Scomparso a 94 anni uno dei massimi esponenti del professionismo romano, che in settant’anni di attività ha contribuito in modo significativo alla costruzione dell’immagine della città e della sua identità moderna
Laureato in ingegneria civile nel 1945 (laurea honoris causa in architettura nel 2011), Lucio Passarelli eredita insieme ai fratelli Vincenzo e Fausto lo studio dal padre Tullio, dando continuità a una realtà professionale a conduzione familiare che attraversa ormai tre secoli.
Dal dopoguerra l’attività dello studio Passarelli è guidata dal più giovane Lucio, interprete di un modernismo architettonico che trova le sue ragioni soprattutto nella tecnica, esprimendo una fiducia nel progresso aderente allo spirito della ricostruzione e del boom economico. L’interesse per la sperimentazione strutturale ed impiantistica, insieme al rigore funzionale nell’approccio progettuale, si traducono in un linguaggio che offre per ogni occasione declinazioni sempre nuove del “moderno”, accogliendo (e talvolta anticipando) le suggestioni che provengono dalle ricerche contemporanee. L’edificio polifunzionale in via Campania (1964-65), inserito da Bruno Zevi tra i capolavori del XX secolo, è un’architettura “stratificata” che sintetizza magistralmente l’identità di una città complessa come Roma e s’inserisce con garbo nel tessuto storico, pur essendo decisamente moderna: nel progetto vengono affrontati con soluzioni all’avanguardia temi complessi come il curtain wall, l’integrazione tra sistema strutturale ed impiantistico e la flessibilità spaziale.
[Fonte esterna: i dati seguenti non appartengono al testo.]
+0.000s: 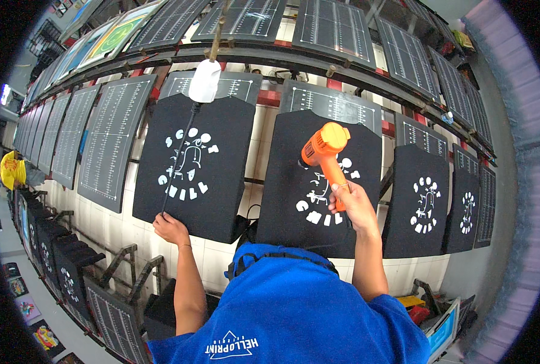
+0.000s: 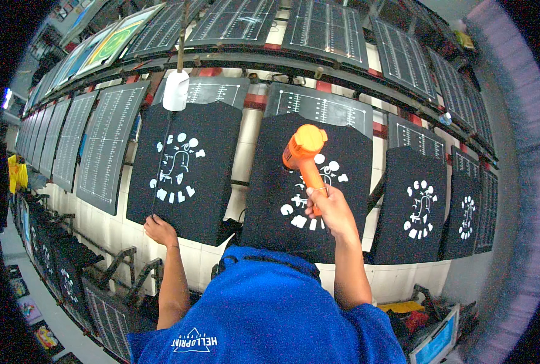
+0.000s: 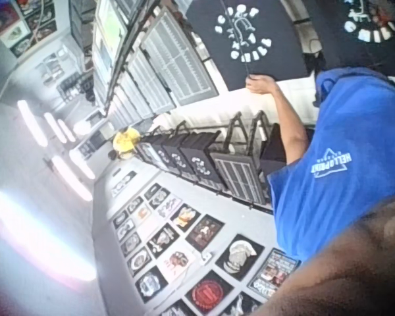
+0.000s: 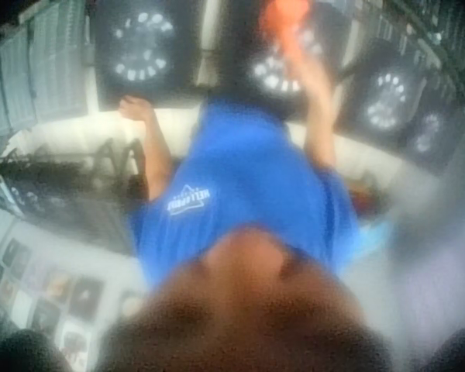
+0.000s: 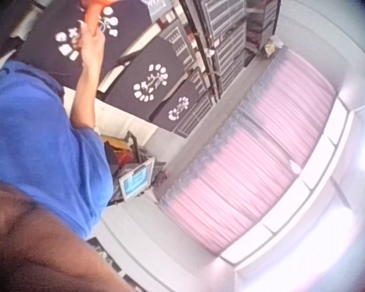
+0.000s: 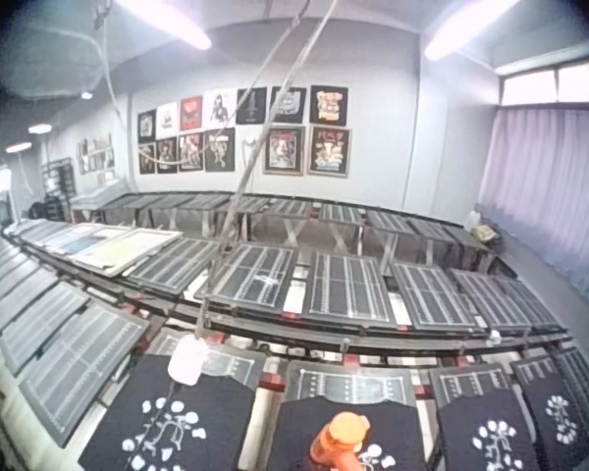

Fondatore dell’INARCH nel 1959 insieme a Zevi e Accademico di San Luca dal 1970, Passarelli ha affiancato alla professione un’intensa attività culturale, animando incessantemente il dibattito disciplinare in varie sedi istituzionali e diventando una figura di riferimento per la cultura architettonica romana. Fondamentale il suo contributo alla discussione sul futuro assetto della città con la fondazione dello Studio Asse nel 1967 (con il fratello Vincenzo e con Zevi, Ludovico Quaroni, Riccardo Morandi e Vincio Delleani), che per circa tre anni produce un insieme di studi sull’Asse attrezzato e sul Sistema Direzionale Orientale, trasformando in ambiziose “visioni” le previsioni del PRG del 1962 che individuava a est una vasta area destinata alle funzioni direzionali. Passarelli dimostra il suo interesse per la scala urbana non solo nella progettazione di centri direzionali (tra i realizzati, quello per la FIAT in Corso Ferrucci a Torino, con Quaroni) ma anche di grandi interventi residenziali come Vigne nuove e Torrevecchia (quest’ultimo con Pietro Barucci e Marcello Vittorini), realizzati a fine anni 70 nell’ambito del primo PEEP.
Negli anni dell’ondata postmoderna, Passarelli è tra i pochi architetti romani a restare ancorato a un’idea di modernità che rifiuta qualsiasi atteggiamento nostalgico. Ed è soprattutto nella capacità d’infondere nel progetto valori sempre nuovi e aderenti a una realtà in continua trasformazione che si può sintetizzare la sua eredità, già raccolta dalla nuova generazione di professionisti attiva nello studio.